> THE TASK
Every entry should appear in your answer exactly as it does here.

(Records drawn from a dataset)
========
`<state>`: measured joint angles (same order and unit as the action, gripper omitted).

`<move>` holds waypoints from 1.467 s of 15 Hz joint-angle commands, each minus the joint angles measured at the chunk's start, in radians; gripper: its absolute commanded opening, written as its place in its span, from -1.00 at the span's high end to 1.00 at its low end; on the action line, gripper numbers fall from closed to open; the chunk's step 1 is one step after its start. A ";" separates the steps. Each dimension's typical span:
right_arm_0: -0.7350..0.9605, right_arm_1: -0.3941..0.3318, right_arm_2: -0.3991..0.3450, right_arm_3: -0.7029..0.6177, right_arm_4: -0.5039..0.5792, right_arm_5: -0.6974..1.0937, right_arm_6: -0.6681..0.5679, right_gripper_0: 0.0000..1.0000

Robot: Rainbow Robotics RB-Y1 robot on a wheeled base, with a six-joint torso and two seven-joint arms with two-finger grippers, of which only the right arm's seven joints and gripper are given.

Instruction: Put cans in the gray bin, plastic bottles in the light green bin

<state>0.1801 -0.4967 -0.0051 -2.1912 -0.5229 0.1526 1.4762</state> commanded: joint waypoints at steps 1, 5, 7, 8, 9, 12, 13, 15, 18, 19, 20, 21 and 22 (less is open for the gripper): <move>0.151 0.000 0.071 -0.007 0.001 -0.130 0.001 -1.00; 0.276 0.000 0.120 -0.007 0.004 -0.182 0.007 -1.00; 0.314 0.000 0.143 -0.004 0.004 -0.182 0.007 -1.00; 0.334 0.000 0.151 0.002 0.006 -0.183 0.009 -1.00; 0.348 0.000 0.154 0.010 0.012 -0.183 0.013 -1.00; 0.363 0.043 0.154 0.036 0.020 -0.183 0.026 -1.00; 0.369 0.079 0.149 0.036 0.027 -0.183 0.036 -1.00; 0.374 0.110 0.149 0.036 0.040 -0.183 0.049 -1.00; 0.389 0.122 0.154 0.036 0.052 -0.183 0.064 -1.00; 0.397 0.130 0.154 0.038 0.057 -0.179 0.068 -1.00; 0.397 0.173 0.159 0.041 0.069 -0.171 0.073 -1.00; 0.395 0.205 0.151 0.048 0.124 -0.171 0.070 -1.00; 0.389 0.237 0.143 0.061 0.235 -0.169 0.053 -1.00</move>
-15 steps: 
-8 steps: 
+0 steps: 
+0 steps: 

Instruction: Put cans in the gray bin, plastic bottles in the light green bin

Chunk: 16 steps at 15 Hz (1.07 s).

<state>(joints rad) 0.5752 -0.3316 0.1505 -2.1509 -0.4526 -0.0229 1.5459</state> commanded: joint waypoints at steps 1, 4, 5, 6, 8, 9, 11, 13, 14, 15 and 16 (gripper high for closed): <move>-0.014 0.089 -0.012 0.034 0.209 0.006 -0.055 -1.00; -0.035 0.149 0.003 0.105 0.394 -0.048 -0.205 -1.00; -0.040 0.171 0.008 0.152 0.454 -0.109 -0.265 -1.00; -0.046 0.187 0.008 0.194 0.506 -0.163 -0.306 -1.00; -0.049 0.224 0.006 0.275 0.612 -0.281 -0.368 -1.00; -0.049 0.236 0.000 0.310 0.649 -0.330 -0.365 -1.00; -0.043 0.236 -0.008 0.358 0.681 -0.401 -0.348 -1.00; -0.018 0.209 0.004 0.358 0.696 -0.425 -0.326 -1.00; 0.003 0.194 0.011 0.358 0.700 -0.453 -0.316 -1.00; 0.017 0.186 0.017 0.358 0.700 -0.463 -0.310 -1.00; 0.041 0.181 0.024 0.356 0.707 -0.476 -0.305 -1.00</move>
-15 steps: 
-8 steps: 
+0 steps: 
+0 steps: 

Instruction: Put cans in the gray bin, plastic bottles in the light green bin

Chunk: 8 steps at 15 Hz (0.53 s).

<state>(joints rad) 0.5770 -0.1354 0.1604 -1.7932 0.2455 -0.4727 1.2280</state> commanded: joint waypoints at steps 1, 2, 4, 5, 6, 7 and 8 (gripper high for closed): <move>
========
> ANSWER TO THIS TASK
`<state>`: measured joint angles (same order and unit as the action, gripper omitted).

`<move>` holds waypoints from 1.467 s of 15 Hz joint-angle commands, each minus the joint angles measured at the chunk's start, in radians; gripper: its absolute commanded opening, written as its place in its span, from -1.00 at the span's high end to 1.00 at its low end; on the action line, gripper numbers fall from closed to open; the chunk's step 1 is one step after its start. A ";" separates the steps. Each dimension's typical span:
right_arm_0: -0.7350..0.9605, right_arm_1: -0.3941..0.3318, right_arm_2: -0.3991..0.3450, right_arm_3: -0.7029..0.6177, right_arm_4: -0.5039..0.5792, right_arm_5: -0.6974..1.0937, right_arm_6: -0.6681..0.5679, right_gripper_0: 0.0000..1.0000

Robot: Rainbow Robotics RB-Y1 robot on a wheeled base, with a six-joint torso and two seven-joint arms with two-finger grippers, of which only the right arm's seven joints and gripper are given.

Instruction: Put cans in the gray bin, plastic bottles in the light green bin

<state>0.1801 -0.4967 -0.0051 -2.1912 -0.5229 0.1526 1.4762</state> commanded: joint waypoints at steps 1, 5, 7, 8, 9, 12, 13, 15, 18, 19, 20, 21 and 22 (less is open for the gripper): <move>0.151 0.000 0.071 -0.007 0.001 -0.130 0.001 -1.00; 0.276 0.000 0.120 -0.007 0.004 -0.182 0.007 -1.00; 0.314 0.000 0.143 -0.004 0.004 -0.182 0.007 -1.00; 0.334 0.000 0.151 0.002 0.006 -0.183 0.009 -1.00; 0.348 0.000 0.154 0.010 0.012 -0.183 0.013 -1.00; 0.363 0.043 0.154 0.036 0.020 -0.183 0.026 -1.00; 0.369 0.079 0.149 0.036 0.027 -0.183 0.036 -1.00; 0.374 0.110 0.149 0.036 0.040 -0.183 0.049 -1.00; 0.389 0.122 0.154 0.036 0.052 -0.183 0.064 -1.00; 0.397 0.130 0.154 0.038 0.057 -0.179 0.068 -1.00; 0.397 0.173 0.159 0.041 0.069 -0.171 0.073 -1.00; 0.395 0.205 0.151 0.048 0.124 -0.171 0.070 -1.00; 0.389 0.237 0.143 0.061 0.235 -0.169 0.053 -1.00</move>
-15 steps: 
-8 steps: 
+0 steps: 
+0 steps: 

Instruction: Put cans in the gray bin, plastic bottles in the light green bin

Chunk: 16 steps at 15 Hz (1.07 s).

<state>(joints rad) 0.5752 -0.3316 0.1505 -2.1509 -0.4526 -0.0229 1.5459</state> commanded: joint waypoints at steps 1, 4, 5, 6, 8, 9, 11, 13, 14, 15 and 16 (gripper high for closed): <move>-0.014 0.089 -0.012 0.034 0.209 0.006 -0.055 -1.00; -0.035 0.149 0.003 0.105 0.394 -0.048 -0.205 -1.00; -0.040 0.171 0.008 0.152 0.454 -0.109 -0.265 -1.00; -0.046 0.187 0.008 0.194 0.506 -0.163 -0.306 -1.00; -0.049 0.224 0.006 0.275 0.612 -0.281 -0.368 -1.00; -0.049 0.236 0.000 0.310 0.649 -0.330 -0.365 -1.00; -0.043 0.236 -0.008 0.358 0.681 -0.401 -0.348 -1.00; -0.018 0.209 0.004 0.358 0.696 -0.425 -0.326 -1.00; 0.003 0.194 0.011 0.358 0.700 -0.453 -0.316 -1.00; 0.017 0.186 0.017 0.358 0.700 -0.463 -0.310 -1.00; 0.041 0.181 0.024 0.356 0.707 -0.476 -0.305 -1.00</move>
-15 steps: 
-8 steps: 
+0 steps: 
+0 steps: 

Instruction: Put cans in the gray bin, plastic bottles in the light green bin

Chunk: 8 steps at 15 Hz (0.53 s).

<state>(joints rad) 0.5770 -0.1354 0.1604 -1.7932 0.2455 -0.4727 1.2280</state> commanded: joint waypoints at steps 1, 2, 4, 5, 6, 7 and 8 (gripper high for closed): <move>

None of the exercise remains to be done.